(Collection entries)
※
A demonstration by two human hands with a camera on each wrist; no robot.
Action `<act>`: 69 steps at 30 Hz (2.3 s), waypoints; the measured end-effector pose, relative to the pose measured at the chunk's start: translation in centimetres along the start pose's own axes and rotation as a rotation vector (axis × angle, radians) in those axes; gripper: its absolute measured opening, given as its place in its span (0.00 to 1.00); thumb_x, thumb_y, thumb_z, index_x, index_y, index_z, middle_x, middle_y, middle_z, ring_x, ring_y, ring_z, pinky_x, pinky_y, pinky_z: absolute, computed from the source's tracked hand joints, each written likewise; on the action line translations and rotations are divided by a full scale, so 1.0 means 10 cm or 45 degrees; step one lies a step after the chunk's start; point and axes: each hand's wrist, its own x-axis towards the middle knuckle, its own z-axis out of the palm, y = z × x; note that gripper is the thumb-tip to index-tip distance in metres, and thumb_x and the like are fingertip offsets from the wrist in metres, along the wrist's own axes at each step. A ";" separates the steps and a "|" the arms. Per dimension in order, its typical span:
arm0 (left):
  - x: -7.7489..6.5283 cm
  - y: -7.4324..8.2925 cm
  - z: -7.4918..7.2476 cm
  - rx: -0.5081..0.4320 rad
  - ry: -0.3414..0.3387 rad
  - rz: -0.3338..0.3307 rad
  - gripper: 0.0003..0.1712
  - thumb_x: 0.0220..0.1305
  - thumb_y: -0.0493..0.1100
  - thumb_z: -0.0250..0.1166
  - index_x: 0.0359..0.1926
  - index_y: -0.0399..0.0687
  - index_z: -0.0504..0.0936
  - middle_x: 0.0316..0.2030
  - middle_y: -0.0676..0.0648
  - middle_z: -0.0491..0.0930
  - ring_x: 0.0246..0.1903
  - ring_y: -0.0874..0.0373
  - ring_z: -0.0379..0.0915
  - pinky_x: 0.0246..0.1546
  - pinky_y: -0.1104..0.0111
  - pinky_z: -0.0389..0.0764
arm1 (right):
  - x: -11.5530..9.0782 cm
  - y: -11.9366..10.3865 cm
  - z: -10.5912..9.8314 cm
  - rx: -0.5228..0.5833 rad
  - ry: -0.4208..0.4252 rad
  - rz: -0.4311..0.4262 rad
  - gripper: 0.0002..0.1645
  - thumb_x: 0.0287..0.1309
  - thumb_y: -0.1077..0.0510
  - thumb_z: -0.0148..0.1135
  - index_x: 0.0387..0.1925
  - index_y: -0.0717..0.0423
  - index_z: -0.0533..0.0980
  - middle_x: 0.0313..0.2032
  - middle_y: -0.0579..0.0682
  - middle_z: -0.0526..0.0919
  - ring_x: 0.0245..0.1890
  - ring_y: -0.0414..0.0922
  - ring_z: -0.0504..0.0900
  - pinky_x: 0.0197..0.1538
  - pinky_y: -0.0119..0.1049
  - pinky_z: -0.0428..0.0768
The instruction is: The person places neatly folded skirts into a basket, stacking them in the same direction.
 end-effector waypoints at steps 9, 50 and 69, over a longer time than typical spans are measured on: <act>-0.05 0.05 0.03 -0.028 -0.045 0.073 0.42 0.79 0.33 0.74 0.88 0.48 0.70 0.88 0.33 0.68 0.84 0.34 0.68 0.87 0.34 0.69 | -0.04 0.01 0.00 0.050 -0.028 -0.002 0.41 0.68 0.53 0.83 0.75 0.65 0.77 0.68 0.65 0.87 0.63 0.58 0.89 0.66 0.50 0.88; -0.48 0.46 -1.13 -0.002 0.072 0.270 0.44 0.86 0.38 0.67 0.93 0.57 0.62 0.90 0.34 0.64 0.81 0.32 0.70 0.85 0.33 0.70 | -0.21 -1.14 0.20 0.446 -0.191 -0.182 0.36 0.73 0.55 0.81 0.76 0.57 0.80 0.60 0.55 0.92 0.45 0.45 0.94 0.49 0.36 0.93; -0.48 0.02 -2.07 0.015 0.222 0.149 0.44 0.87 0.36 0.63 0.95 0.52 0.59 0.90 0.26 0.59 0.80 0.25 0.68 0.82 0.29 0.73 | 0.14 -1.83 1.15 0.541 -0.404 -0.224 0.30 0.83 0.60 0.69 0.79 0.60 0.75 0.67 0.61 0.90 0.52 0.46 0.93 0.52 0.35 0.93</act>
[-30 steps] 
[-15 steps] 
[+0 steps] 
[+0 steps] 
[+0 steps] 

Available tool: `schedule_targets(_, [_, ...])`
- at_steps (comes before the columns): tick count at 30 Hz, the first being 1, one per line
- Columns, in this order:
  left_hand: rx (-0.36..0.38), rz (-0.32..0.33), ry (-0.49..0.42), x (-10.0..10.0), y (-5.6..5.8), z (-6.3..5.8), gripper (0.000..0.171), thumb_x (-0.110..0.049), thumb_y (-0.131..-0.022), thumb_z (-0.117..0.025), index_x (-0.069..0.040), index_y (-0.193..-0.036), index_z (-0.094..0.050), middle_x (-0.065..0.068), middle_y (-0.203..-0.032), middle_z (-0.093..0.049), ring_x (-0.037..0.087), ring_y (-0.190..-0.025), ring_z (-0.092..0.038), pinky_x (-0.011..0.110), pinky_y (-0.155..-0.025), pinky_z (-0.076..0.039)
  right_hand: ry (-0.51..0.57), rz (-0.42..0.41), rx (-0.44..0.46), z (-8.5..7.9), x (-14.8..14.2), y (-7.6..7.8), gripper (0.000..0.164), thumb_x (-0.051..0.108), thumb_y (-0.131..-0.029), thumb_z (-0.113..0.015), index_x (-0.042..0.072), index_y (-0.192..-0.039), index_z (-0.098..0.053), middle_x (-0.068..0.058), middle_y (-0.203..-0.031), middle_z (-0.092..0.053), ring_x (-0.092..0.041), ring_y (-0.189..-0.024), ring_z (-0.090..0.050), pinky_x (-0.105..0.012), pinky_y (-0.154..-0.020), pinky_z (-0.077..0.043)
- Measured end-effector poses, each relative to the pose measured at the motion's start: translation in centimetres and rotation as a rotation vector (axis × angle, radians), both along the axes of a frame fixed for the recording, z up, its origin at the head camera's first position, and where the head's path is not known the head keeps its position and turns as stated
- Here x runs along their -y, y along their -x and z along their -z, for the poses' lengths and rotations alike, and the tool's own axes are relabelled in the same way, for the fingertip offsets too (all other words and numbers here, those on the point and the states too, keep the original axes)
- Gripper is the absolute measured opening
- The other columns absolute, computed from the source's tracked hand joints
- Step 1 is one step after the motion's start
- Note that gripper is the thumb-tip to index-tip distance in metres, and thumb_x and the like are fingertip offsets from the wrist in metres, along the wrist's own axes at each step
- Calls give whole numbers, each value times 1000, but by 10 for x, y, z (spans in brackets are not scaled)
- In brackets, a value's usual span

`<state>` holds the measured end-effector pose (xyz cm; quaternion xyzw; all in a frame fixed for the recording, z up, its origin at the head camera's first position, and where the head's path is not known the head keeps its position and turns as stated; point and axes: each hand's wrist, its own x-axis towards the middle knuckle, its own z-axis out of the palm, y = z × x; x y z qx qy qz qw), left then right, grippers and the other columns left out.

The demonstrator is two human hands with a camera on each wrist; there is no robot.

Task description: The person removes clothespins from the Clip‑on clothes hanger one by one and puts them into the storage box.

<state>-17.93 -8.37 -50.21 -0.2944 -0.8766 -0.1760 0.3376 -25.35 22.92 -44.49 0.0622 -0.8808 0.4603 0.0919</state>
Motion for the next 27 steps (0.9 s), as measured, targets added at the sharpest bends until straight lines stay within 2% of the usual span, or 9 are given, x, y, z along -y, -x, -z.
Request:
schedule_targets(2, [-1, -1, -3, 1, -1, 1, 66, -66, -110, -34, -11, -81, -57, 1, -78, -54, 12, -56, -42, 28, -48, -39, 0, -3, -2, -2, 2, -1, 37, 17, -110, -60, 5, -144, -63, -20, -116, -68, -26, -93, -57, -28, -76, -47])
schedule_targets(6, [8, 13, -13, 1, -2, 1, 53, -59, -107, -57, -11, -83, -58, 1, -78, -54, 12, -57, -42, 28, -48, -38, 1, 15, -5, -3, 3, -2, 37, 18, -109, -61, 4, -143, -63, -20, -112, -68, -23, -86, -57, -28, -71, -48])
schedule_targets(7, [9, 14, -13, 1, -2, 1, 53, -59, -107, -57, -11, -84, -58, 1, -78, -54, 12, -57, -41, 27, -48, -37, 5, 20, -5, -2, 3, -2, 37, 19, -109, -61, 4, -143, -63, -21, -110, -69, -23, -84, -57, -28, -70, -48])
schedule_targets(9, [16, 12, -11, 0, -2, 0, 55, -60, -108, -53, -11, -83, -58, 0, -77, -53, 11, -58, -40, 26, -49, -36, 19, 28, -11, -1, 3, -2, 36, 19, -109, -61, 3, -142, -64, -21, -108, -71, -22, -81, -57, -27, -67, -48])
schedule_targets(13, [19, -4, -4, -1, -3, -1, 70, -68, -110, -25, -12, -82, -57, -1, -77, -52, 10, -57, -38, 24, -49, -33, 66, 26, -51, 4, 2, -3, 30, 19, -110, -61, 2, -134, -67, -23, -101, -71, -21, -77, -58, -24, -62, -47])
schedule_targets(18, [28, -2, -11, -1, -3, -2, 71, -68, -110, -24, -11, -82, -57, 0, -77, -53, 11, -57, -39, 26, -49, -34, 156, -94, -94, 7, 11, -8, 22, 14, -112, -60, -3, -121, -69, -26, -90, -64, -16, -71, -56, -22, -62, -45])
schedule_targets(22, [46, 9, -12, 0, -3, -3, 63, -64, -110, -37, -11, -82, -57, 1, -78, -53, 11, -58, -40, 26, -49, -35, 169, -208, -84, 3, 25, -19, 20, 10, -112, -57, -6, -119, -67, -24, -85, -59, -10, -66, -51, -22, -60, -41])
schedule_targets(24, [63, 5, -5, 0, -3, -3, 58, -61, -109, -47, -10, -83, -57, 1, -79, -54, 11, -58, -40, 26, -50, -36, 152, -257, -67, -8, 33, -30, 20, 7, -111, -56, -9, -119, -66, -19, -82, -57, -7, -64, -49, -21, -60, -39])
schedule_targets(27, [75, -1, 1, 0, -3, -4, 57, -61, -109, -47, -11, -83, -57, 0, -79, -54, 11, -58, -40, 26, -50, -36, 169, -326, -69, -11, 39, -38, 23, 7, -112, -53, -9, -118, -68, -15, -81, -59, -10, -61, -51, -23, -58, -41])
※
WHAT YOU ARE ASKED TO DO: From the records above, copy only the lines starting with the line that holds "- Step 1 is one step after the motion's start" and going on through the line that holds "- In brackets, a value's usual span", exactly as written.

RESPONSE AREA:
- Step 1 is one step after the motion's start
- Note that gripper is the thumb-tip to index-tip distance in metres, and thumb_x and the like are fingertip offsets from the wrist in metres, along the wrist's own axes at each step
- Calls give whole numbers, each value times 1000, but by 10 for x, y, z (spans in brackets are not scaled)
- In brackets, a value's usual span

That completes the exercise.